TASK PROMPT:
Print the lines below from the line with "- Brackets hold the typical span" to the line with "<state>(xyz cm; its" exactly, keeping both ends, and print no pictures.

== DATASET EXTRACT

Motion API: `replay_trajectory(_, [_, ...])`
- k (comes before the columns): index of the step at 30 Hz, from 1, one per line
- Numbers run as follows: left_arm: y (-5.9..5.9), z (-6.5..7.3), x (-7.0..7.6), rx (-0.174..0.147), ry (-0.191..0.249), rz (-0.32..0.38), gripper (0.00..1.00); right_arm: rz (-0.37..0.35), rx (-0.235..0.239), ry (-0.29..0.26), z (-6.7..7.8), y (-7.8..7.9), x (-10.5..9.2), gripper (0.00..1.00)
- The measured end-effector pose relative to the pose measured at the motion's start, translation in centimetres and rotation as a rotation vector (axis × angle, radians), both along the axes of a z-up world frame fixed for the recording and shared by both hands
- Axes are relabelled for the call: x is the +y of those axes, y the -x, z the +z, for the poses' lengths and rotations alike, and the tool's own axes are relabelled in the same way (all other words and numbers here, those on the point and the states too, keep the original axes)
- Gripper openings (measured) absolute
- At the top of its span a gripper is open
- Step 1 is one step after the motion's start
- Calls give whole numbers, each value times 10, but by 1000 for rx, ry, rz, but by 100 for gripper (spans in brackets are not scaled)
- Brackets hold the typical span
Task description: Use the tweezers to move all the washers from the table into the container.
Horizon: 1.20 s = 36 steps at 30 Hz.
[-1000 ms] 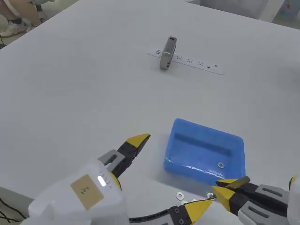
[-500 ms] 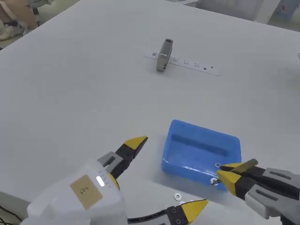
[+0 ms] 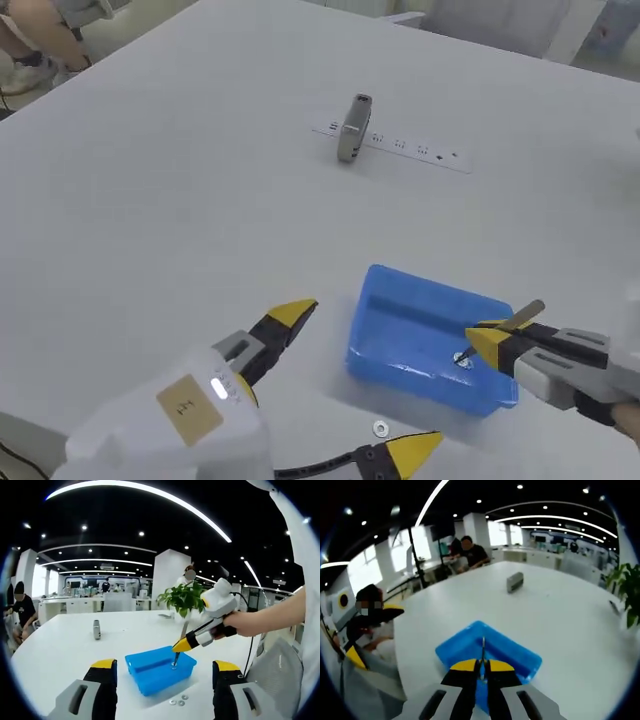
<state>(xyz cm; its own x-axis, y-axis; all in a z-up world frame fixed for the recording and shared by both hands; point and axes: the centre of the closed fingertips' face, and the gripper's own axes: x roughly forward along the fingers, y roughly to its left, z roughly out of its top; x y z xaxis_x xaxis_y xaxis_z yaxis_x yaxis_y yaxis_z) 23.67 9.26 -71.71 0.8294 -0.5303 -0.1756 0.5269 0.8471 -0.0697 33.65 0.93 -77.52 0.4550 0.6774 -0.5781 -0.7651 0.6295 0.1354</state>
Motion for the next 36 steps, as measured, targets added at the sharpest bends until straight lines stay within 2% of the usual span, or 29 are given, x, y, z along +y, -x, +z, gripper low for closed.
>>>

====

EXPECTED ANSWER:
- Brackets hold the typical span
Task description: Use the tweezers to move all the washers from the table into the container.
Horizon: 1.20 s = 36 steps at 30 Hz.
[-1000 ms] 
[-500 ms] 
[+0 ms] 
<state>(xyz cm; its own x-axis, y-axis; all in a z-up world frame fixed for the recording and shared by both hands; point and axes: the centre of the closed fingertips' face, and the gripper's own axes: x roughly forward along the fingers, y roughly to its left, z roughly out of its top; x y z xaxis_x xaxis_y xaxis_z yaxis_x yaxis_y yaxis_z) 23.67 9.26 -71.71 0.8294 -0.5303 -0.1756 0.5269 0.8471 -0.0697 33.65 0.93 -77.52 0.4550 0.6774 -0.5781 -0.7651 0.6295 0.1354</state>

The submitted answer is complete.